Restate word for word the lines of the material below, from the line with "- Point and" to the line with "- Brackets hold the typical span", both lines included, and no others.

┌──

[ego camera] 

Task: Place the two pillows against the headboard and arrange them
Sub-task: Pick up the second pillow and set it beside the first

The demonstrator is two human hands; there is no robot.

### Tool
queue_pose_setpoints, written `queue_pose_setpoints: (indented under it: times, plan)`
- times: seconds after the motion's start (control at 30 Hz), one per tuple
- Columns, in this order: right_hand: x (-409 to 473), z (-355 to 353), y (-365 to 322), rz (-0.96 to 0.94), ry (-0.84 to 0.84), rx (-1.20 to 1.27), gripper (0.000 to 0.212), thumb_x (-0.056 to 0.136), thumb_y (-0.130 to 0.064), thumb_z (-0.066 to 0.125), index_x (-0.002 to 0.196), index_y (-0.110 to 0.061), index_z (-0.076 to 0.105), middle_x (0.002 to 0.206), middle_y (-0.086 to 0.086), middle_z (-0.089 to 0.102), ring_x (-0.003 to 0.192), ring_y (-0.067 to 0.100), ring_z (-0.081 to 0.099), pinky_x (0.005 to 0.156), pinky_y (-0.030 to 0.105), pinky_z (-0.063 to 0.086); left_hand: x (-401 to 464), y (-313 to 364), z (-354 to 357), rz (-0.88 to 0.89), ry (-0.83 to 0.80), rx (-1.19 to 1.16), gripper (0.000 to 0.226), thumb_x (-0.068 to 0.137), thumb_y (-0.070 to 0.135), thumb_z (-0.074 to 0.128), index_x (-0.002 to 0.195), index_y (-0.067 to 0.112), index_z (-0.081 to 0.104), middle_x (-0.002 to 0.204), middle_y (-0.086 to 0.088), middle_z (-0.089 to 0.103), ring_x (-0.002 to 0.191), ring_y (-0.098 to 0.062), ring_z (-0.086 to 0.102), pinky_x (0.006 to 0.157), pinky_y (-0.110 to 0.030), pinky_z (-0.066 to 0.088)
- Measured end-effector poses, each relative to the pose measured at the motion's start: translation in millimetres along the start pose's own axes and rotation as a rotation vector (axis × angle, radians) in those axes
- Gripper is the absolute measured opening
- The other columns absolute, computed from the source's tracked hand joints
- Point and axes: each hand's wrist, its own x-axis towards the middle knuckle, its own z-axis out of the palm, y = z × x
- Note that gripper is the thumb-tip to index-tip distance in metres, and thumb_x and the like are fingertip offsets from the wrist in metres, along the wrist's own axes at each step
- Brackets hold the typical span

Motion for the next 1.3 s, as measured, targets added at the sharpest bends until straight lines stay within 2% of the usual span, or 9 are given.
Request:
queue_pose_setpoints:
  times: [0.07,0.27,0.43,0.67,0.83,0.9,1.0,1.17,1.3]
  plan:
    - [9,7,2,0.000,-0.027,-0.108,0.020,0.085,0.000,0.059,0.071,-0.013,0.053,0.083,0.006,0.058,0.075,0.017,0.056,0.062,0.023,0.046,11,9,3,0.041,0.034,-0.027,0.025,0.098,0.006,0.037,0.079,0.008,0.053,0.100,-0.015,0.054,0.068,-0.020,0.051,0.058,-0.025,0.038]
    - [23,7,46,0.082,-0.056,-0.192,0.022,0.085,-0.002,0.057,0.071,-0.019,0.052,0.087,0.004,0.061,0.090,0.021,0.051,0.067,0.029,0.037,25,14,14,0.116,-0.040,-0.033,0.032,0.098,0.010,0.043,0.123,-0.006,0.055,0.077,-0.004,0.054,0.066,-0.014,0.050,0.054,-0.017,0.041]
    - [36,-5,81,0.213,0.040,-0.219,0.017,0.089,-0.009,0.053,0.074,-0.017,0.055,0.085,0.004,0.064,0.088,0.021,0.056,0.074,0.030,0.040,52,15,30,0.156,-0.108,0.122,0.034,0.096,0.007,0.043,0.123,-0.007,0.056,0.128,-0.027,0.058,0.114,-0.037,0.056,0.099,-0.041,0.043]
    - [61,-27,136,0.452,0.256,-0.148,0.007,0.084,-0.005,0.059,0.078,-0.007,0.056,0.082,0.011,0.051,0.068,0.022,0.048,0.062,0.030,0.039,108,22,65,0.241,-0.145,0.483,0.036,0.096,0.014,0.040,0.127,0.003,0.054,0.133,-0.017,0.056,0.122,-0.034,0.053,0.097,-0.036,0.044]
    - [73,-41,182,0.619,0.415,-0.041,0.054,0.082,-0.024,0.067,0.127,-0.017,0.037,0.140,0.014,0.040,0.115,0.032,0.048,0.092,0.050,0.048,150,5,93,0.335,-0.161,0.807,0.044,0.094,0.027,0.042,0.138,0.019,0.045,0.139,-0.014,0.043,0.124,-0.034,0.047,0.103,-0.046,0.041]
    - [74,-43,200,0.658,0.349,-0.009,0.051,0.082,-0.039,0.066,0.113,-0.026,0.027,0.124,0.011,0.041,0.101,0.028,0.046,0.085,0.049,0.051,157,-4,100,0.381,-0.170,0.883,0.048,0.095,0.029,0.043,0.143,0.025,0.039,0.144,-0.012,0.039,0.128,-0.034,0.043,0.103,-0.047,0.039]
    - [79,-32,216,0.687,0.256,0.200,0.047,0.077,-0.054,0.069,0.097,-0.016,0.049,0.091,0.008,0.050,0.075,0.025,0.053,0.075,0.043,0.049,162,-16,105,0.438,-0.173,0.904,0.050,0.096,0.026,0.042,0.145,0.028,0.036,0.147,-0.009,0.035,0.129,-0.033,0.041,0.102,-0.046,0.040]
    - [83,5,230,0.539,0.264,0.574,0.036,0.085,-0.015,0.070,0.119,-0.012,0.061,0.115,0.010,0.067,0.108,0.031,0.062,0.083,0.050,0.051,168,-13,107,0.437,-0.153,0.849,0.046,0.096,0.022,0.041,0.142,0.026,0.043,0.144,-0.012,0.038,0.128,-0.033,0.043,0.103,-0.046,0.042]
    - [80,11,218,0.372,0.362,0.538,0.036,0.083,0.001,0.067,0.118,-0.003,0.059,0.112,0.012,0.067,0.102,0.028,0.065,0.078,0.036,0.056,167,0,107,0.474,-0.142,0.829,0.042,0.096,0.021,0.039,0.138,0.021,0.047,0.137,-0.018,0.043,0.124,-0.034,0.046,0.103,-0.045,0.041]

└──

Reply:
- Point and axes: each hand's wrist, its own x-axis towards the middle knuckle, its own z-axis out of the palm, y = z × x
- Note that gripper is the thumb-tip to index-tip distance in metres, and thumb_x and the like are fingertip offsets from the wrist in metres, along the wrist's own axes at each step
- Brackets hold the typical span

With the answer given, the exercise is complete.